== WHAT IS REQUIRED ==
Write out the listing exactly, from its first line through the line holding "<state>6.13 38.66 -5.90", but include none of the pictures.

== EXERCISE DATA ==
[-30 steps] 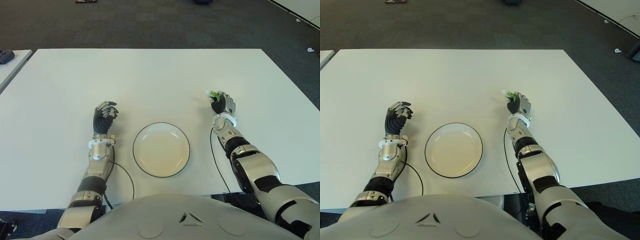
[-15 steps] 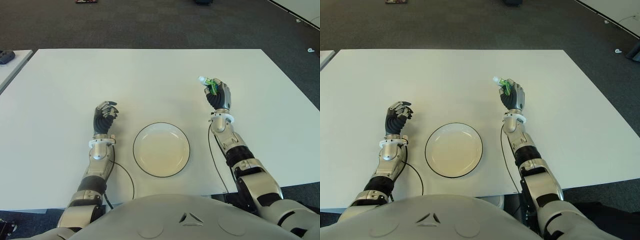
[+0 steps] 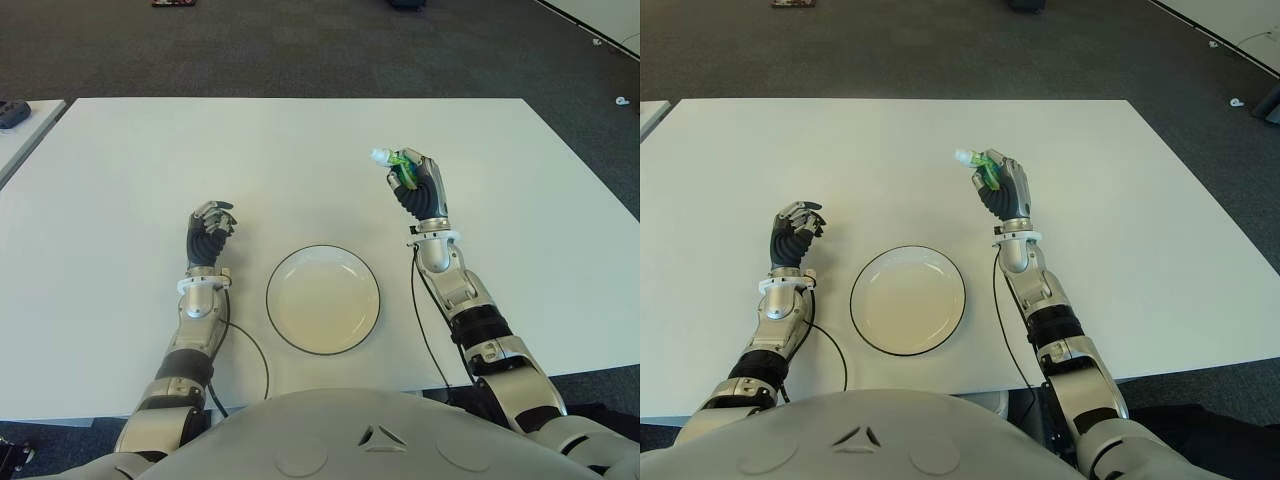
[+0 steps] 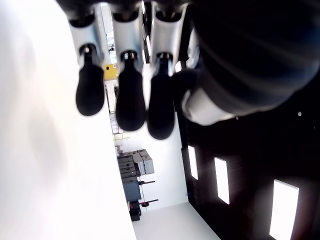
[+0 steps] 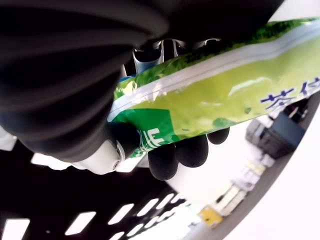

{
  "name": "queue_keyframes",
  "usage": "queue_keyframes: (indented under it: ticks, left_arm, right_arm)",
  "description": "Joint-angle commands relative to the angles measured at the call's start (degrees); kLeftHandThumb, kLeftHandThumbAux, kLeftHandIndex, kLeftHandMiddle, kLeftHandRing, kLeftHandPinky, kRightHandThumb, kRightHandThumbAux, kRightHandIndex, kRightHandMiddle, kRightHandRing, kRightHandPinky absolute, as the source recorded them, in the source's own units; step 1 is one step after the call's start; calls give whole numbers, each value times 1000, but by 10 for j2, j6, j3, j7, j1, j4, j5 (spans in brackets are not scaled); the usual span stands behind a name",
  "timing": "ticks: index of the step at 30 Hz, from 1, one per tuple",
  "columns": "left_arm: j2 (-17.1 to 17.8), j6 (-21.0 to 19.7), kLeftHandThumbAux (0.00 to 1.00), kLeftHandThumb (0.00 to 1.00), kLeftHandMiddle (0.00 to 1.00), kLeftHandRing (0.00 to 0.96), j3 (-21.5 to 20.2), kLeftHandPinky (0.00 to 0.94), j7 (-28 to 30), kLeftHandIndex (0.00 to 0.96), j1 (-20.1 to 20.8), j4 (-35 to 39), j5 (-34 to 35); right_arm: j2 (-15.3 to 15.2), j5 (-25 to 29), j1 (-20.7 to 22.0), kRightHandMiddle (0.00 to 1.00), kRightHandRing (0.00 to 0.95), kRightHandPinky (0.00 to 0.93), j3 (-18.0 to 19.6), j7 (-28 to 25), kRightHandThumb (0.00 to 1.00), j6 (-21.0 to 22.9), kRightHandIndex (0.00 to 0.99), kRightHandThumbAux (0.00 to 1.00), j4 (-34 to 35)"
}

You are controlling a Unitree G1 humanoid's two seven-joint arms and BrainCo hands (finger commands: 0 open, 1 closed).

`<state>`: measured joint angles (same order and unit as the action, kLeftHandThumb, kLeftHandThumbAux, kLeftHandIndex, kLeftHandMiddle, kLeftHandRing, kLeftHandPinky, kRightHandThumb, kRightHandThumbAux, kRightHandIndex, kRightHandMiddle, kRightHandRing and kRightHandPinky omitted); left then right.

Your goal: Put the toothpaste on the table into the plate.

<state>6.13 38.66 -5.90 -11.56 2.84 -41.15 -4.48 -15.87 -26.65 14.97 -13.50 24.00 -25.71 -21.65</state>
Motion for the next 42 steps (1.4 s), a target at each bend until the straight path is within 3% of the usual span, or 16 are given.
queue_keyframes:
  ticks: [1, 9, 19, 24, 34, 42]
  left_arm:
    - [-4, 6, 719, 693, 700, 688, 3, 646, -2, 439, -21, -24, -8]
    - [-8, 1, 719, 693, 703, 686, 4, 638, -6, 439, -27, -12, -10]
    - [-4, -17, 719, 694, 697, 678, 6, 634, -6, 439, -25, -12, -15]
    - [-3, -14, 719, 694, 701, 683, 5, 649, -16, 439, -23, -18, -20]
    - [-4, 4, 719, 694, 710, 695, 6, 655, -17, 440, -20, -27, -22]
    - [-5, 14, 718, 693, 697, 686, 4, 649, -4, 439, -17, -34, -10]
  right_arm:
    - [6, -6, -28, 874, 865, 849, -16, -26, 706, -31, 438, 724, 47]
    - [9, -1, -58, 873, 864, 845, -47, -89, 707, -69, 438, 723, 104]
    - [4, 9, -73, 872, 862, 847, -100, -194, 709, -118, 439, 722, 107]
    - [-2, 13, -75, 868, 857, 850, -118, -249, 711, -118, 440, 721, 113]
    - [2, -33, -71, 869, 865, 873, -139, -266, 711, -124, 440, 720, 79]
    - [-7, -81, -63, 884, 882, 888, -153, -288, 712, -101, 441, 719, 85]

== EXPECTED ANSWER ==
[-30 steps] 
[-15 steps] 
[+0 steps] 
[+0 steps] 
[+0 steps] 

{
  "name": "queue_keyframes",
  "usage": "queue_keyframes: (indented under it: ticks, left_arm, right_arm)",
  "description": "Joint-angle commands relative to the angles measured at the call's start (degrees); kLeftHandThumb, kLeftHandThumbAux, kLeftHandIndex, kLeftHandMiddle, kLeftHandRing, kLeftHandPinky, kRightHandThumb, kRightHandThumbAux, kRightHandIndex, kRightHandMiddle, kRightHandRing, kRightHandPinky absolute, as the source recorded them, in the source's own units; step 1 is one step after the call's start; calls give whole numbers, each value times 1000, but by 10 for j2, j6, j3, j7, j1, j4, j5 (spans in brackets are not scaled); the usual span stands behind a name",
  "timing": "ticks: index of the step at 30 Hz, from 1, one per tuple",
  "columns": "left_arm: j2 (-17.1 to 17.8), j6 (-21.0 to 19.7), kLeftHandThumbAux (0.00 to 1.00), kLeftHandThumb (0.00 to 1.00), kLeftHandMiddle (0.00 to 1.00), kLeftHandRing (0.00 to 0.96), j3 (-21.5 to 20.2), kLeftHandPinky (0.00 to 0.94), j7 (-28 to 30), kLeftHandIndex (0.00 to 0.96), j1 (-20.1 to 20.8), j4 (-35 to 39), j5 (-34 to 35); right_arm: j2 (-15.3 to 15.2), j5 (-25 to 29), j1 (-20.7 to 22.0), kRightHandMiddle (0.00 to 1.00), kRightHandRing (0.00 to 0.95), kRightHandPinky (0.00 to 0.93), j3 (-18.0 to 19.6), j7 (-28 to 25), kRightHandThumb (0.00 to 1.00), j6 (-21.0 to 22.9), kRightHandIndex (0.00 to 0.99), kRightHandThumbAux (0.00 to 1.00), j4 (-34 to 35)"
}

You are controlling a Unitree G1 humanoid's two seven-joint arms and BrainCo hands (finger commands: 0 open, 1 closed).

`<state>`: measured joint angles (same order and unit as the action, kLeftHandThumb, kLeftHandThumbAux, kLeftHandIndex, kLeftHandMiddle, kLeftHandRing, kLeftHandPinky, kRightHandThumb, kRightHandThumbAux, kRightHandIndex, kRightHandMiddle, kRightHandRing and kRightHandPinky omitted); left then right.

Your goal: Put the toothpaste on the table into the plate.

<state>6.13 38.66 -5.90 -11.56 2.84 -41.15 -4.48 -15.87 -26.65 14.97 -13.50 24.00 -25.71 -21.65</state>

Here the output is complete.